Il problema però non verte sulla moralità o meno del loro mestiere –qualcuno doveva pur farlo –, ma su una modalità dell’esercizio di questo, ancora oggi molto diffusa, che è l’abuso di potere; nel caso particolare, per esempio, si tratta della possibilità di esigere più del dovuto come «cresta», ottenendo così a fine giornata o a fine mese un surplus di guadagno personale. Tutto questo oggi noi lo chiamiamo «corruzione» o abuso di potere di un pubblico ufficiale ai danni del privato cittadino.

La terza risposta è invece indirizzata a dei soldati, probabilmente dei mercenari assoldati da Erode Antipa, che estendeva il suo dominio non solo sulla Galilea, ma anche sulla Perea. Anche per costoro l’invito è a non abusare del loro potere e delle loro armi, utilizzate come minaccia per ottenere dal popolo quanto non è loro dovuto: «Non maltrattate e non estorcete niente a nessuno; accontentatevi delle vostre paghe».

Risposte concrete a situazioni altrettanto concrete che riassumono un’etica della giusta acquisizione e del buon uso dei beni, questioni e realtà che sono ancora oggi all’ordine del giorno non solo nei paesi dove la povertà è maggiormente diffusa, ma anche in quelli «evoluti», dove l’equità sociale sembra essere ancora una meta da conquistare e in cui le distanze anziché accorciarsi, ultimamente, aumentano sempre di più.

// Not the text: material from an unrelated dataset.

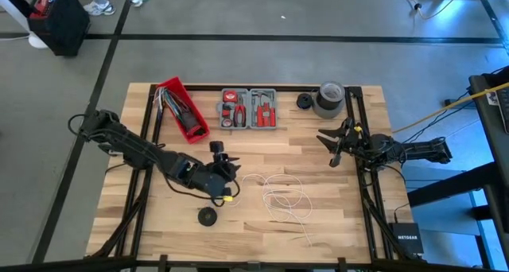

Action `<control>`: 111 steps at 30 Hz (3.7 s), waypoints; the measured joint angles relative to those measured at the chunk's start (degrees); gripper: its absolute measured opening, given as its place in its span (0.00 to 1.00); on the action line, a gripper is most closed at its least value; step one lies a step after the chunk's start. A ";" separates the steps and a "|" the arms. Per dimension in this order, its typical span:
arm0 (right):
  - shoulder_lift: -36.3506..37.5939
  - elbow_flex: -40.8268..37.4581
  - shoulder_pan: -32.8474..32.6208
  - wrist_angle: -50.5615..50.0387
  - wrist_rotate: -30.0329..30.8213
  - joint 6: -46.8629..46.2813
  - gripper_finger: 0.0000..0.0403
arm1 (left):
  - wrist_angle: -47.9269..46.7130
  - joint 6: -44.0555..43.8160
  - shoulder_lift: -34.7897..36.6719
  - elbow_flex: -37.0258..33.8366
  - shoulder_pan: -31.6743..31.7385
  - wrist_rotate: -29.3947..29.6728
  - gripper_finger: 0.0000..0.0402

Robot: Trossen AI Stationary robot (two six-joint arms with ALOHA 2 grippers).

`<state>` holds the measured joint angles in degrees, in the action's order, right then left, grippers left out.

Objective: Coil cords
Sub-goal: Coil the white wire into the spool

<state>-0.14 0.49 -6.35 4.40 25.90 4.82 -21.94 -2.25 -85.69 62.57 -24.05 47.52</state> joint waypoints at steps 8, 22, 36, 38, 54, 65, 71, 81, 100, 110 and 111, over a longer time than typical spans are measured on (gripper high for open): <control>0.00 0.00 0.00 0.05 0.01 0.00 0.27 | 4.13 0.69 -0.44 0.00 -1.81 -7.75 0.28; 0.00 0.00 0.00 0.08 0.00 0.00 0.27 | 4.20 10.37 -8.75 -0.02 -6.11 -6.13 0.28; 0.00 0.00 0.00 0.09 -0.01 0.00 0.27 | 9.68 15.21 -6.66 0.02 -3.58 0.20 0.28; 0.00 0.00 0.00 0.09 -0.01 0.00 0.27 | 6.45 10.72 -6.51 0.02 -5.00 -1.46 0.28; 0.00 0.00 0.00 0.11 0.01 0.00 0.27 | -12.80 -14.84 -14.98 0.00 -28.90 -7.16 0.28; 0.00 0.00 -0.02 0.12 0.01 0.00 0.27 | -13.78 -17.32 -18.67 0.09 -34.13 -3.51 0.28; 0.00 -0.01 -0.02 0.11 0.01 0.00 0.27 | -18.79 -20.29 -18.60 5.36 -35.08 -8.47 0.28; 0.00 -0.01 -0.01 0.13 0.03 -0.01 0.27 | -22.46 -27.30 -20.17 4.80 -37.14 -9.60 0.28; 0.00 -0.02 -0.02 0.11 -0.01 0.00 0.27 | -21.06 -19.06 -26.80 4.66 -30.75 1.48 0.21; 0.00 0.00 -0.01 0.13 0.01 -0.01 0.27 | -21.17 -23.86 -21.44 5.54 -23.75 5.04 0.01; 0.00 0.00 -0.02 0.13 -0.01 0.00 0.27 | -21.03 -22.78 -20.06 5.96 -22.94 5.14 0.01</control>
<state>-0.14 0.49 -6.37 4.54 25.89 4.82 -42.97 -25.03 -105.75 68.53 -46.99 52.66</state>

Un particolare importante è che, contrariamente a quanto pensano gli uditori di Giovanni, la sua predicazione, come il suo battesimo di conversione, non sono il segno che il Messia sia venuto, ma semplicemente la preparazione alla sua venuta. In qualche modo, nella predicazione del Battista, la dimensione etica precede la dimensione spirituale: l’incontro con il Messia avrà qualcosa di definitivo e risolutivo allo stesso tempo: «[il Messia] Tiene in mano la pala per pulire la sua aia e per raccogliere il frumento nel suo granaio; ma brucerà la paglia con un fuoco inestinguibile».

Sappiamo, però, che di fatto non è stato così, dato che il ministero messianico di Gesù si realizzerà proprio in mezzo a queste contraddizioni, non eliminando la zizzania dal grano (Mt 13,30) e sedendo alla stessa mensa con pubblicani e peccatori. Non è l’osservanza di un’etica che produce la conversione del cuore, ma è la conversione interiore, l’acquisizione di senso, l’esperienza amorosa di un «incontro» che davvero può cambiare il nostro sguardo, i parametri del nostro agire, i criteri di giudizio del nostro vivere e, soprattutto, aprirci alla bellezza della salvezza non solo o primariamente nostra, ma anche di chi cammina, vive, attraversa questo mondo, accanto a noi.